朝食のテーブルで開いた新聞に、一人の大学教授は強行採決に抗議して大学を辞めたことが報じられてた。寿郎の脳裏には、大向こうから見る歌舞伎の舞台の光景がよぎった。見栄を切った絶妙の間で、成田屋と掛け声が入った。
「岸さんって、ちょっとひどいんじゃありません。」
和の声で、フト我に返ると、寿郎は深く考えずに思いついたそのままの言葉で返事をした。
「あれはね、團十郎なんだよ。」
歌舞伎の通である寿郎が團十郎と呼ぶのは七代目市川團十郎である。その後、どういう話だったか定かではないが、岸信介は戦犯も戦犯、東条内閣の商工大臣で、A級戦犯被疑者だったのが、追放解除からたちまち保守合同で幹事長になると、あれよあれよで総理大臣、そしてこの強行採決だ。
「悪役というのはね、もう完全に演技なんだ。團十郎を襲名した以上は、暴れる、怪我する、スキャンダルを起こす。團十郎も蟄居謹慎になるのさ。」
そう言いながら、連日の国会前の騒ぎを思った。学生たちはいい。そうは言えないが、正直、うらやましいと思った。

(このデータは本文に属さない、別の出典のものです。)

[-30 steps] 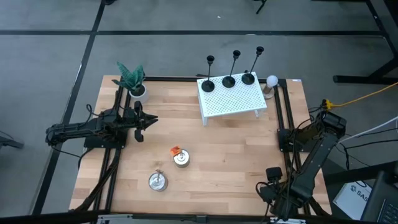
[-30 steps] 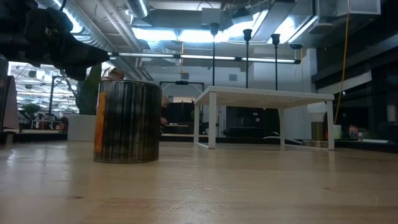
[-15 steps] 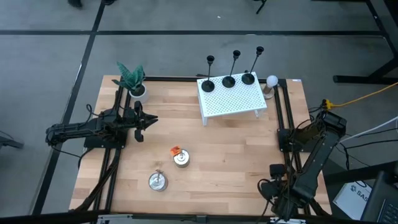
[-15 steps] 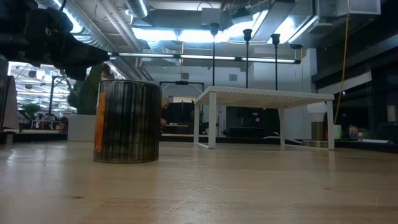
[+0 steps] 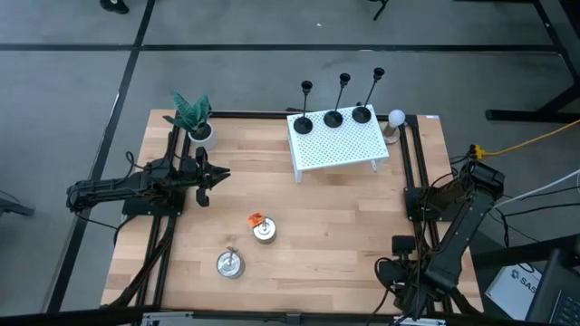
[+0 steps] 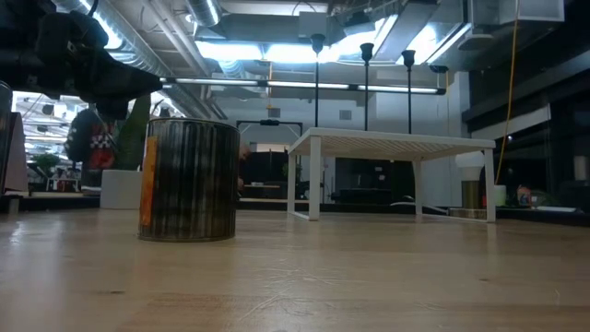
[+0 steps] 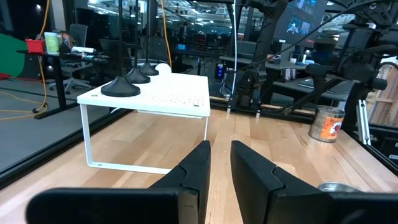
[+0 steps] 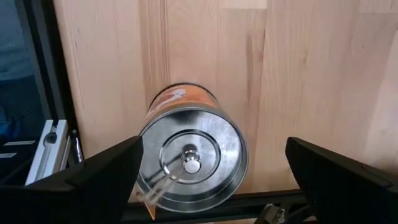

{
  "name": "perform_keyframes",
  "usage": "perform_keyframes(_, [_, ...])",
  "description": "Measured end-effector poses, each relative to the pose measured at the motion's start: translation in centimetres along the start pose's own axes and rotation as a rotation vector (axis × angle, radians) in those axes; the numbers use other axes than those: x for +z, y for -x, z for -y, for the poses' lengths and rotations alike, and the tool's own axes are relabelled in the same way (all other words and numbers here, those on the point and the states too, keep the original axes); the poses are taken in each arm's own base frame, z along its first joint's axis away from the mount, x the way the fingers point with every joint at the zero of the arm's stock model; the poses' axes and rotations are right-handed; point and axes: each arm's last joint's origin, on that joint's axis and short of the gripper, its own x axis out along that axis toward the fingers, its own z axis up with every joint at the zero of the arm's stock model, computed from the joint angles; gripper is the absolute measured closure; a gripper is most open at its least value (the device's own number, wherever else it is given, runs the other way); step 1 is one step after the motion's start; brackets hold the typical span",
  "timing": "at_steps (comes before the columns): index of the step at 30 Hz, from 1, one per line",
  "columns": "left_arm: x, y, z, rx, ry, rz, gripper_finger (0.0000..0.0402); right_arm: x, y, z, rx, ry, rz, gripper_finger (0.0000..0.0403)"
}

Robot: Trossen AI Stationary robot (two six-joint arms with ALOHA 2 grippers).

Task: Pick & Place candle stick holders
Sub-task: Put the bottom orange scented candle on the shelf

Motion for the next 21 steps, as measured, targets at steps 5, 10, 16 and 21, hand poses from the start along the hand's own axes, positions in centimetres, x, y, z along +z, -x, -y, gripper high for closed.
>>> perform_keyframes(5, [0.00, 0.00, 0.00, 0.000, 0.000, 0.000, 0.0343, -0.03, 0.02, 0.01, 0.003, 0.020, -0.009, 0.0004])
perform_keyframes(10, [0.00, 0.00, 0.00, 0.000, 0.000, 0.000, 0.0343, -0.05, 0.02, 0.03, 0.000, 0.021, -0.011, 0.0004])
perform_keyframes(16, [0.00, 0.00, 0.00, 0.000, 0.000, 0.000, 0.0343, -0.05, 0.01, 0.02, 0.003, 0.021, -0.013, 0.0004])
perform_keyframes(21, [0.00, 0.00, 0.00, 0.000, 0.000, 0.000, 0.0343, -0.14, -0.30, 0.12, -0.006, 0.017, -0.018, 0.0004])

石原は、「何かと歯科というものの根本的な意義に対する懐疑がついてまわる」と、語っていた。世の中の大きな変化を感じるたびに、この思いは強くなった。石原が、短い研究生活を自らの手で閉じるまで、残すところ、わずか九年あまりである。
安保改定の自然成立後、きな臭さの残る岸内閣が総辞職してできた池田内閣が所得倍増をスローガンとし、「月給二倍論」を唱える。いかにもキャッチーな表現である。実際この後七年間で一人当たり実質国民所得は二倍増をなるのであるが、このものがたりも、ここを区切りに現在と地続きになる。